When my daughter was in kindergarten, she would inspect her friends' strawberries at lunchtime. “No no, you don’t want to eat that,” she would solemnly inform them. “It’s not organic. It might have yucky chemicals on it.”

Yucky chemicals indeed. Studies continue to pile up showing how pesticides on food can be harmful, especially to children's health. As we head into the home stretch of the holiday feast season, I've been thinking hard about the powerful ripple effects of our food choices. Turns out, what we eat matters. A lot. (from Pesticides Action Network's "Power on our plates")

boy with kale in the snowIt does matter because "you are what you eat" is not an allegory; it is literally true. The substances that pass between your lips become your very own skin, muscle, cartilage, ligaments, nails, bones, blood, lymph and cerebral spinal fluid.

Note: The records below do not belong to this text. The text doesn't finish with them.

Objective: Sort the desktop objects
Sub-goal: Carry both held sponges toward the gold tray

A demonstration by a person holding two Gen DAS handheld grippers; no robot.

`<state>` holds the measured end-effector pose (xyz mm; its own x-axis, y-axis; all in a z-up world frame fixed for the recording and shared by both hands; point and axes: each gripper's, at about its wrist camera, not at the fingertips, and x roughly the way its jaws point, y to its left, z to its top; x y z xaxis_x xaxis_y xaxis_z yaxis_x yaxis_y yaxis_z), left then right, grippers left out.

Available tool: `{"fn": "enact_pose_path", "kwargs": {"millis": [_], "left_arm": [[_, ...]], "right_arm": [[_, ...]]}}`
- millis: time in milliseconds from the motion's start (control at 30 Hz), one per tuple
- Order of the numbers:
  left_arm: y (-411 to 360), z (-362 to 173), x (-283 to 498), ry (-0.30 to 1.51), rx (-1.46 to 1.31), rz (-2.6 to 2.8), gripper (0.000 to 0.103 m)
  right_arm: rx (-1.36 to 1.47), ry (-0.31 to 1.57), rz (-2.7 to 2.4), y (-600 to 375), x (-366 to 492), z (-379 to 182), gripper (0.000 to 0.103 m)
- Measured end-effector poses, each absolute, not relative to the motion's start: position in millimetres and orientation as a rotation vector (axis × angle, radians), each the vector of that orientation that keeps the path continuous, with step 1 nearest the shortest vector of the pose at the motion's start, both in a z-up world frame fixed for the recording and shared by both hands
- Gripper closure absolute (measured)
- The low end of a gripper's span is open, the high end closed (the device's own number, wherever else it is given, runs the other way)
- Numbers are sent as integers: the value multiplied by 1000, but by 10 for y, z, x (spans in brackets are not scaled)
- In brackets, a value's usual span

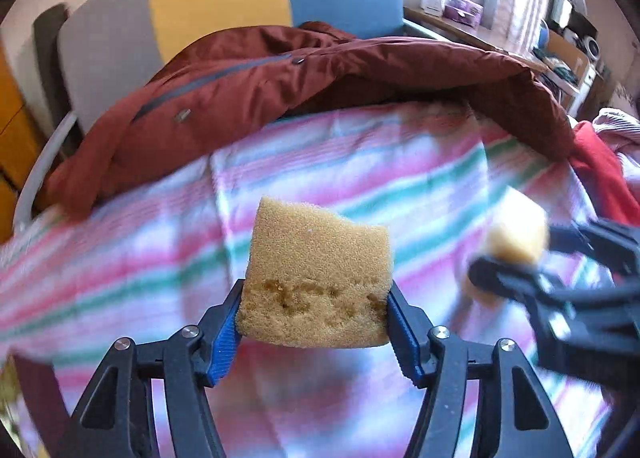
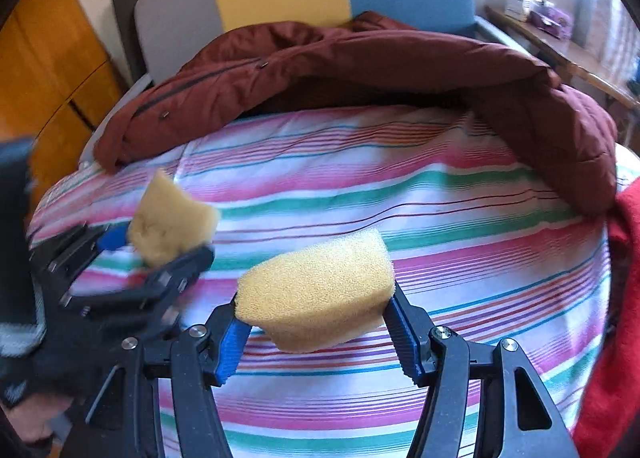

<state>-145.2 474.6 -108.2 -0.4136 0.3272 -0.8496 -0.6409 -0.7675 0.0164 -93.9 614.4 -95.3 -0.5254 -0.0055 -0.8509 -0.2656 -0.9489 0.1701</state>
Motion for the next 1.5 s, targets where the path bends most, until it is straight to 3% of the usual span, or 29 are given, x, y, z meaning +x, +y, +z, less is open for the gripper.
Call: {"fn": "enact_pose_path", "kwargs": {"millis": [433, 633, 1500], "left_arm": [[3738, -1096, -585, 278, -1315, 2192, 38], [3545, -1210, -428, 325, -1329, 2198, 38], [3158, -1162, 139, 269, -1268, 2054, 38]], "right_arm": [[-1567, 339, 2786, 5693, -949, -959, 41], [-1663, 197, 2884, 5322, -958, -999, 40], [-1705, 446, 2695, 5089, -83, -915, 41]]}}
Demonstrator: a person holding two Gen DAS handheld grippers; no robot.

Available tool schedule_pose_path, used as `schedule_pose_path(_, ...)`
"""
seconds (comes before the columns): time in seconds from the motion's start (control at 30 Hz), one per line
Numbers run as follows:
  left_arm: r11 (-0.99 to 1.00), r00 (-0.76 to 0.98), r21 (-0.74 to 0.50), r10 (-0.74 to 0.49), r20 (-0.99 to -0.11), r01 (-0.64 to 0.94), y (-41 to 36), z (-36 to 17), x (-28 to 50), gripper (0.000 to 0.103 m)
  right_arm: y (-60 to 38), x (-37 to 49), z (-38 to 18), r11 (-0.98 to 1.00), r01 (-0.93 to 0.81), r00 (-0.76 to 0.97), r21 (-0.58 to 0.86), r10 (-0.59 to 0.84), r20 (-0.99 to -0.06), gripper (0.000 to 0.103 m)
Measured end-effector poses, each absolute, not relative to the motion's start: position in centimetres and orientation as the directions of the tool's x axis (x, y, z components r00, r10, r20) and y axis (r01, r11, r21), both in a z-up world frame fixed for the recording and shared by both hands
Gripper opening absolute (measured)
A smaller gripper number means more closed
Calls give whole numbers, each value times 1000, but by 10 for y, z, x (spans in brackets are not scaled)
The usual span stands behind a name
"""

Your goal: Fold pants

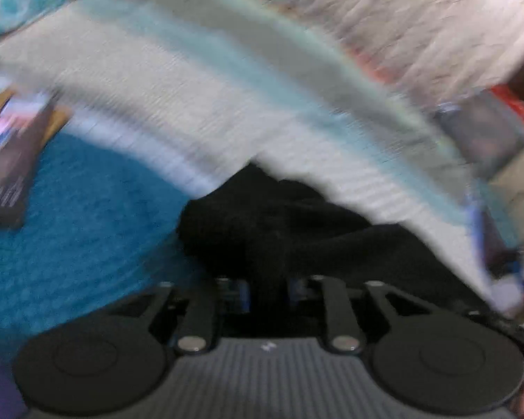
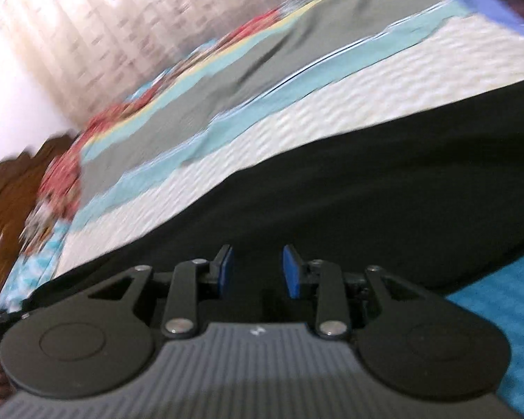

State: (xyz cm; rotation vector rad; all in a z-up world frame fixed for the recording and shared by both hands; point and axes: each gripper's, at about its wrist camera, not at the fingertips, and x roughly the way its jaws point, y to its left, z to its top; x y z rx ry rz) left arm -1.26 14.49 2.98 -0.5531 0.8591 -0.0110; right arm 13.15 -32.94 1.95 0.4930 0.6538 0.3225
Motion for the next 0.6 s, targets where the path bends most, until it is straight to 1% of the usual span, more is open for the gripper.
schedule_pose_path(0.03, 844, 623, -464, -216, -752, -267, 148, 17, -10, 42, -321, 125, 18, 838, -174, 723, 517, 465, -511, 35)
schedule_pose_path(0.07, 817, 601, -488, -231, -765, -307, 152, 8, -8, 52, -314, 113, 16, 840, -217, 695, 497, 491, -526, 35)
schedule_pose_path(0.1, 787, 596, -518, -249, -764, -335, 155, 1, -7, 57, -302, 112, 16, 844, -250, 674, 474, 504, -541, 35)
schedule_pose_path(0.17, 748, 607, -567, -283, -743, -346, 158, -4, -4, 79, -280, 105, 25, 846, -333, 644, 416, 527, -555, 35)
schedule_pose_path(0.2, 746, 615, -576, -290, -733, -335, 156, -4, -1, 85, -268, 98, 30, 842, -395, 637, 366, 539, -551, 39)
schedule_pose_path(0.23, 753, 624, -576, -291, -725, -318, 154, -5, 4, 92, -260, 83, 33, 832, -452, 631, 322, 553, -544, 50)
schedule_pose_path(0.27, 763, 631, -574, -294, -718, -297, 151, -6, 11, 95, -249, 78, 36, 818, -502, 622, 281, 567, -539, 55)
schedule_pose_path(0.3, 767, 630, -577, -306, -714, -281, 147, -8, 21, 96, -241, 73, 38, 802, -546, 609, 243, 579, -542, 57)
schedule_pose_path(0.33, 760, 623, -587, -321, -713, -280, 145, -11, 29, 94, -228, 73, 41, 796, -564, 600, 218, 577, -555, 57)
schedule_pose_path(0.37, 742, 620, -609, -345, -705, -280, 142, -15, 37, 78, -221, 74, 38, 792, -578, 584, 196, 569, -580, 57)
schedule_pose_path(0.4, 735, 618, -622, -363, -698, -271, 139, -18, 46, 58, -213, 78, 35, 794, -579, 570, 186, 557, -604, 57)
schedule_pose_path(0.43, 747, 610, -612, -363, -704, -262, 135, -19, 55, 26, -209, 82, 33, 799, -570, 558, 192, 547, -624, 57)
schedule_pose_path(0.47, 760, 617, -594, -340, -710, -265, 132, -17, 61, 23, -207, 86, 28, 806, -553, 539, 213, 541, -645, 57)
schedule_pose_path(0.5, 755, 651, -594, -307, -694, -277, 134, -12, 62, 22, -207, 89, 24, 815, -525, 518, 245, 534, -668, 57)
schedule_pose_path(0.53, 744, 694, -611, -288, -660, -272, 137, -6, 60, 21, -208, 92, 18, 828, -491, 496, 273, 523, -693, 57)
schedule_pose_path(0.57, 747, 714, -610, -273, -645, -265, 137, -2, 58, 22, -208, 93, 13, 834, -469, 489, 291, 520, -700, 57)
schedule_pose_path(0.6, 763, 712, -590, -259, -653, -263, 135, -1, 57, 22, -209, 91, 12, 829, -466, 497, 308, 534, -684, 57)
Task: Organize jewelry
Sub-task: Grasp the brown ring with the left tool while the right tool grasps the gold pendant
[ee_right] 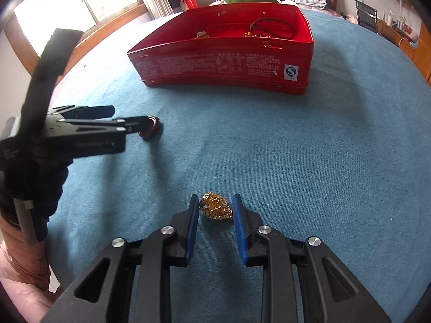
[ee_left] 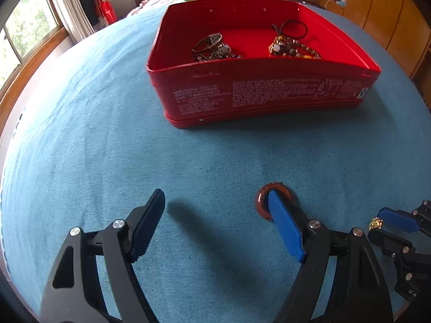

Not to mention your organs, nerve cells and the two dozen digestive enzymes that break down food.

Take, for example, my daughter's now-favorite veggie, spinach: USDA found residues of 48 pesticides on their official samples. Of these, 25 are suspected to interfere with human hormones, eight are linked to cancer, eight are neurotoxins and 23 are toxic to honeybees. Yucky. Knowing all this makes the organic spinach from our local farm taste especially good.

Unlike pre-WWII food, today's food typically delivers one or more poisons to our cells because industrial farming, and its chemical dealers -- Monsanto, Bayer, Syngenta, BASF, Dow, Dupont and others -- are at war with weeds and pests. But many pests keep winning as they develop resistence. Ever more toxins are needed. Children are most effected because they eat more fruits and vegetables and are more sensitive. But it is often when we are adults that the long-term effects hit us.
What to do?
1) First, educate yourself by finding out what's on your food (you can search by food item or pesticide)
2) Second. Consider joining Pesticides Action Network; becoming a PCUSA Earth Care Congregation and joining Presbyterians for Earth Care.
3) Third. Thank the next farmer you meet who is engaging in sustainable and organic practices and buy their last bunch of kale!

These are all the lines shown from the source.